On 16 April 2026, the project’s final event took place in Marseille with all partners, collaborators, local communities and public, sharing their experiences across the continent, underlining the results of the cultural interventions, and sharing their personal highlights from the project, under the umbrella topic of Cultures in Regeneration: Urban Ecologies in the Making.

According to Martina Aiazzi-Mancini, who curated LAMA’s intervention in Londa, outside Florence, four years seemed to be just enough time to allow the partners to get to know and earn the trust of local residents, unearth their needs and wishes are for the intervention space, the needs of the younger generations using it, and explore deeply how artists could helpfully contribute to improve these squares, gardens and habitats.
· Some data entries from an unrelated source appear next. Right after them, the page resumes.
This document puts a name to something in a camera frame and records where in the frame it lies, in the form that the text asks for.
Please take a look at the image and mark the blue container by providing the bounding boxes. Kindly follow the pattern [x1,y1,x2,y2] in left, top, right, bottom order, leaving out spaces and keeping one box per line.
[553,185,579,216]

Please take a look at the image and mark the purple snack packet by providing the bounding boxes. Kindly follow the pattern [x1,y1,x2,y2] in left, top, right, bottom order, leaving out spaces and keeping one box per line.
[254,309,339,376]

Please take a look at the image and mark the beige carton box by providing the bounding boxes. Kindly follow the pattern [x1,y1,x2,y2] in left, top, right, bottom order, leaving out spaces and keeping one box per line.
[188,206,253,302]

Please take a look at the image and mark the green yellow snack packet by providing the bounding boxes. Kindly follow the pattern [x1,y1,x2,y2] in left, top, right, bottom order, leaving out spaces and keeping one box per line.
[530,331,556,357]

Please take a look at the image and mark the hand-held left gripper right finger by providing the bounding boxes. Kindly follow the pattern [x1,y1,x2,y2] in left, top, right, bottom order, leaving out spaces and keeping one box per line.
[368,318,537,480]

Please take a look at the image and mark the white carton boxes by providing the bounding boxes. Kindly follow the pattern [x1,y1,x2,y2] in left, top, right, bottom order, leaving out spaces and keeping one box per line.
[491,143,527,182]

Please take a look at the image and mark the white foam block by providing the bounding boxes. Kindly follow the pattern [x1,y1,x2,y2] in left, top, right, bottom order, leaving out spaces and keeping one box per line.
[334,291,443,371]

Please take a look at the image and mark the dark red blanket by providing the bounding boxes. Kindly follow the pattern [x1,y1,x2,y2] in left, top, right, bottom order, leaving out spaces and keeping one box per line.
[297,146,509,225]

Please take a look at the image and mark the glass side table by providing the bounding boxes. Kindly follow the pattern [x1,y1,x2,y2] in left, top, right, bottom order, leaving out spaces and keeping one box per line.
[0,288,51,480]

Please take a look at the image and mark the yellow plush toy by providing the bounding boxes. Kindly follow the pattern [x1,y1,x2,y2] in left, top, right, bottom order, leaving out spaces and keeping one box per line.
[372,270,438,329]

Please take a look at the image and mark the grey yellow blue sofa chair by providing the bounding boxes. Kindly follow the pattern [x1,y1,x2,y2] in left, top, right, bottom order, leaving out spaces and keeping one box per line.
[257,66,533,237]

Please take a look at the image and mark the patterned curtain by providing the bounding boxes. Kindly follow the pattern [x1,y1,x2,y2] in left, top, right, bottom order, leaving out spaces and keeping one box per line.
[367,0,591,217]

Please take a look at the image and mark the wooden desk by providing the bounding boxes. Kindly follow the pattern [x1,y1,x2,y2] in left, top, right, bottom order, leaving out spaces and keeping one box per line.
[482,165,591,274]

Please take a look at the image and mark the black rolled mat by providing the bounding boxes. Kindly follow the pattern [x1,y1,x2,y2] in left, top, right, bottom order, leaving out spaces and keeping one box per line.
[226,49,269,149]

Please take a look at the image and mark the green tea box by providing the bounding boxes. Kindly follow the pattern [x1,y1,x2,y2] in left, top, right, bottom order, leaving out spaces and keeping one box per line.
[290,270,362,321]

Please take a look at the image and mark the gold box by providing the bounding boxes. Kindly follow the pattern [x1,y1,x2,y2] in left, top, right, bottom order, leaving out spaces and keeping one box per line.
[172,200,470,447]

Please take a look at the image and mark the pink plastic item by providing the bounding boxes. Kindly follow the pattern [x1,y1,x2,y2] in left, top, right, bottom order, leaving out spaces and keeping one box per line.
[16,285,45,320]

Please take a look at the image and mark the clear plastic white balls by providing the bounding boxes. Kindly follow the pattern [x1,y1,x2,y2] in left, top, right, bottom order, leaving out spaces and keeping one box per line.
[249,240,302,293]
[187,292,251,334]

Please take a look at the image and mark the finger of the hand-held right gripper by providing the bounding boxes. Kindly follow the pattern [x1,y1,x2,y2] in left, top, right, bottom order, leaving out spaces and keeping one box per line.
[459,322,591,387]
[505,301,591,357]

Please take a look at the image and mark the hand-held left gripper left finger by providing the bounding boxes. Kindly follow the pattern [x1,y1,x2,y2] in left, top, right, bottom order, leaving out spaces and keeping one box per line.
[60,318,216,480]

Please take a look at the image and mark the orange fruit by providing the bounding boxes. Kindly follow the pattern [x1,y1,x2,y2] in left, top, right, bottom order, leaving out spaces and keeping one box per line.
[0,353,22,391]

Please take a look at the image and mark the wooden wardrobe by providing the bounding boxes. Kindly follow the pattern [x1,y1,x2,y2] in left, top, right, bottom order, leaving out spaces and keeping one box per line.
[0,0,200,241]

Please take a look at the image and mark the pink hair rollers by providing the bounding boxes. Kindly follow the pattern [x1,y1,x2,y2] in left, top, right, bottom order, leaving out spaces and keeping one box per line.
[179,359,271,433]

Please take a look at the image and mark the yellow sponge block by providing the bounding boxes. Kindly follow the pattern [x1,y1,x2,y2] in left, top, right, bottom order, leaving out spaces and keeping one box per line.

The European Commission representatives applauded the Future DiverCities pilots and research findings, which could really help culture leaders engage further in sustainable urban regeneration initiatives, and potentially contributing to a paradigm shift that places both people and ecology at the heart of urban regeneration.

The partners concurred that paying attention to the relationships between humans and non-humans is key to envisioning a fairer future for all, and culture can help cities thrive within planetary limits, creating places that are inclusive, resilient, and vibrant.

The conclusion of the event, as summarised by the project’s creative director, Laetitia Manach is that the Future DiverCities pilots are rich learning experiences. Even though the project has now ended, the work is not finished, as the battle to preserve the commons against the economy is ongoing.